What makes it feel like contortion to you?

- the static typing - i'd like optional static typing sometimes for safety, but i like PHP's everything's a variable behaviour, even if the equivalence rules are screwy.
- the convoluted ways of having arrays/lists/collections/etc of things and them all being subtly different and not interchangeable, as opposed to PHP's powerful arrays you can bung anything into.
- little things like above string.empty and string.join
- i can never get my head round how to represent things i'm doing as a set of classes, or if i can it seems really contrived (like having classes purely to serve OO mentality rather than representing anything meaningful) and much harder to read/debug and/or less efficient than "my way".

Dynamic typing is great for small projects, as soon as you're talking about lots of interlocking system you want to know that what you've just been passed is _definitely_ the thing you were expecting to be passed, and that none of the other developers have changed things and broken them in a trivial way.

I can have an array of objects if I want, and put anything I want into it. But then whoever is writing that part of the application might put things into it I wasn't expecting, and then we'd be debugging all sorts of awfulness.

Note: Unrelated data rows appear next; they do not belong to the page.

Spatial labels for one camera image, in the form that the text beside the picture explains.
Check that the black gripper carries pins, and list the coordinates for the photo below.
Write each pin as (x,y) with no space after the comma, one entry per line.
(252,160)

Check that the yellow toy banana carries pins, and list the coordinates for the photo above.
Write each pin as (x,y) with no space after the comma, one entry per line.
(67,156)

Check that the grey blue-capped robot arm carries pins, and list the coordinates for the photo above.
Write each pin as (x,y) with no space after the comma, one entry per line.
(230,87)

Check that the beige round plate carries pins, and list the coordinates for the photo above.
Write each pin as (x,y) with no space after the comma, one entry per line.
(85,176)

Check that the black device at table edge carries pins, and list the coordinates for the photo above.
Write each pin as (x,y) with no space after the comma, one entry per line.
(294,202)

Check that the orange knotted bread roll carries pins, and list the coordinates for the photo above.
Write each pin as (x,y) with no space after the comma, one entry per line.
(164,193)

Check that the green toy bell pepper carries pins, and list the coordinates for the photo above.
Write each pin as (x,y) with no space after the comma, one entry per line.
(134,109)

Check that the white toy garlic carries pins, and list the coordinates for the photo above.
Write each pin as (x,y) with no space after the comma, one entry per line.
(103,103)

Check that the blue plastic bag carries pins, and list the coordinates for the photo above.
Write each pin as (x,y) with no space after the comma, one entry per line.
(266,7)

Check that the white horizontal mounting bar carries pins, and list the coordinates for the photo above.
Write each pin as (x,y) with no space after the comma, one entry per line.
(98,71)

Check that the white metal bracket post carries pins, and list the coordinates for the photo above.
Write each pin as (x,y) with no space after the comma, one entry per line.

I don't have to use string.empty - I can just use "". But I've gotten into the habit, because it avoids creating a new string.

string.join is just a function. It's got to go _somewhere_ and there are millions of functions in the base libraries, so organising them by the type of object you're working with makes sense. You can think of it like a filing system (which, in many ways, it is).

None of this is useful for a small language doing a limited number of things in a small project. It's only really useful when you're talking about large projects doing complex stuff.